More altcoins tossed overboard as banking deadline looms
Altcoins are alternatives to established coins.
On June 18, Upbit, the country’s largest exchange by trading volume, announced the delisting of 24 altcoins, including Lambda, Pixel and Pica. The virtual assets will be removed on June 28 at 12 p.m. The exchange delisted five coins earlier this month.
Bithumb delisted four altcoins, including Aurora and DragonVein, on June 17.
Two days earlier, Coinbit, the third largest exchange in Korea, announced the delisting of eight altcoins and put 28 coins on its investment warning list, a first step before delisting the coins from the exchange. On Coinbit, a total of 36 coins, half the cryptocurrencies available for trading, have either been delisted or put on the warning list.
The moves come as the exchanges hope to establish partnerships with banks that offer bank accounts in the name of the actual trader for trading on the exchanges. An amendment to the Act on Reporting and Using Specified Financial Transaction Information requires all businesses dealing with the exchange, storage and management of virtual assets to report their business to the Korea Financial Intelligence Unit (KoFIU). The amendment, in effect from March 25, gives a six-month grace period to exchanges.
To report to the KoFIU, local exchanges must find banks that are willing to issue accounts for their virtual asset customers under the name of the customers. Exchanges that fail to do so will eventually have to shut, as investors using non-KoFIU registered exchanges are prohibited from engaging in transactions with financial companies and banks.
Only four cryptocurrency exchanges have partnered with banks. K bank, offers real-name accounts for trading on Upbit. Shinhan Bank offers accounts for Korbit, while NongHyup Bank joined forces with Bithumb and Coinone.
But the big names are struggling to extend the contract with the banks as they have been reluctant to offer so-called real-name accounts for cryptocurrency trading as they don’t want to be responsible for potential money laundering and crypto-asset related fraud. The more coins the exchange have listed, the more difficult risk evaluations.
Exchanges are abandoning lesser-known, underperforming coins to appeal to the banks and financial regulators.
Probit on June 1 delisted a total of 145 coins. Some 365 new coins were listed on Probit in May alone.
On online communities, Korean retail investors are expressing their anger toward the announcement, wondering how they could change their outlook on recently list coins.
Endor, a cryptocurrency that Upbit decided to delist, was trading at 7.08 won per coin as of 3 p.m. on Tuesday, down 87 percent compared to June 10.
Under Korean law, exchanges have the full authority to list and delist virtual assets. Unlike stocks, which are listed after being reviewed by Korea Exchange, there are no guidelines to list virtual assets.
This resulted in more than 100 altcoins being traded on Korea’s major crypto exchanges. Coinbase, a U.S.-based exchange, only trades about 50 virtual coins.

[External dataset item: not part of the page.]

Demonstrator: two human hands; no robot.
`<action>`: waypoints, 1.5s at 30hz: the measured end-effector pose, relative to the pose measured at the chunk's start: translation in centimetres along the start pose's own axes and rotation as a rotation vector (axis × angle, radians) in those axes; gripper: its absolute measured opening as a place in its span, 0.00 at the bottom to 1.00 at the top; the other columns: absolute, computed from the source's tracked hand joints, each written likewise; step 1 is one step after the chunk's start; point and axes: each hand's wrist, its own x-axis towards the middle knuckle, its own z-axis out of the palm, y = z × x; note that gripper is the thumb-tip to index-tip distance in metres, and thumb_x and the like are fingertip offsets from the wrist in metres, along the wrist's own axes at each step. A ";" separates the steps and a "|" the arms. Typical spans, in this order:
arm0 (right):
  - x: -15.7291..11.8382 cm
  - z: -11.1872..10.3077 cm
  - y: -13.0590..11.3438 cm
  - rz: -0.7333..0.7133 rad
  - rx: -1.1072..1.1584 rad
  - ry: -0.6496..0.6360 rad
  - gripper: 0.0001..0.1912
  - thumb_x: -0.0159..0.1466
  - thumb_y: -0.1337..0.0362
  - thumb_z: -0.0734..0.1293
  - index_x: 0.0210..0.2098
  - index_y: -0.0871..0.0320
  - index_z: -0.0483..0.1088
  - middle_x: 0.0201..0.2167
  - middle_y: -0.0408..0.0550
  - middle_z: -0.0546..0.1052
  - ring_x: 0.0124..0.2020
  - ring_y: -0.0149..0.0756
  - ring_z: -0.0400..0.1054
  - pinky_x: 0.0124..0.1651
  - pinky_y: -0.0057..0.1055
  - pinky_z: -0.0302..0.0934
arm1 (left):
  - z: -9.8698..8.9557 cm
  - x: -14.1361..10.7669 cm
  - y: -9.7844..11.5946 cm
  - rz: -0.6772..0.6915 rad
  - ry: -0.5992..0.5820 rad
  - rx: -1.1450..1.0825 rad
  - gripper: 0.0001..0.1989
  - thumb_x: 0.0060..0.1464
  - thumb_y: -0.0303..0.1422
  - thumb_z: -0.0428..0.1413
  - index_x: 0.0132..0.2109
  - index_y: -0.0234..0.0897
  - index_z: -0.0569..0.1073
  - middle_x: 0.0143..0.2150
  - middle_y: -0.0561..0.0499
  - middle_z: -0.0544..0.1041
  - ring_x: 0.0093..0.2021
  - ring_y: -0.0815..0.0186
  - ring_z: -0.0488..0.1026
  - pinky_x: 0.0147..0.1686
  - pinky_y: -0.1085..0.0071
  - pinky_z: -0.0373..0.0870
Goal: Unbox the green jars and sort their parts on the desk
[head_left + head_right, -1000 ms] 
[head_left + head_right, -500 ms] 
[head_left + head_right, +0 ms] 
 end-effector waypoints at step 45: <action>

In the United States, federal authorities, such as the Commodity Futures Trading Commission and the Securities and Exchange Commission, regulate virtual assets.
Local exchanges say the coins they decided to delist "fell short of internal guidelines" and that delisting is an attempt to protect retail investors.
This is an about face. When there was a boom of cryptocurrencies, local exchanges were scrambling to list as many coins as possible to attract more retail investors. More coins trading on the exchanges means they can earn more from commissions.
Upbit recorded 540 billion won in operating profit in the first quarter of the year. In 2020, the exchange generated 86.6 billion won in operating profit.
“Upbit, the late comer to the cryptocurrency market, has become the No. 1 exchange in terms of trading volume by listing lots of coins that other exchanges don’t consider [as proper coins],” a source from the cryptocurrency market said on the condition of anonymity.
But more coins will likely to be delisted as time is ticking and exchanges only have until Sept. 24 to find partner banks.
Experts say unconditional delisting of coins is not the right way to protect individual investors.
“Clear guidelines about the process of listing and delisting is the most important factor,” said Kim Hyoung-joong, a professor at Korea University’s School of Cybersecurity.
Professor Park Sung-joon, head of the blockchain research center at Dongguk University, agrees with Kim.
“Managing faulty coins is a necessary measure in order to make the market fair and healthy, but the issue here is the speed,” said Park. "For the soft landing of the cryptocurrency market, the government must offer exchanges a grace period and come up with clearer guidelines."
The Financial Services Commission may revise the related law to prevent exchanges from directly listing coins themselves. The financial authority said it will announce the revision as soon as possible before Sept. 24.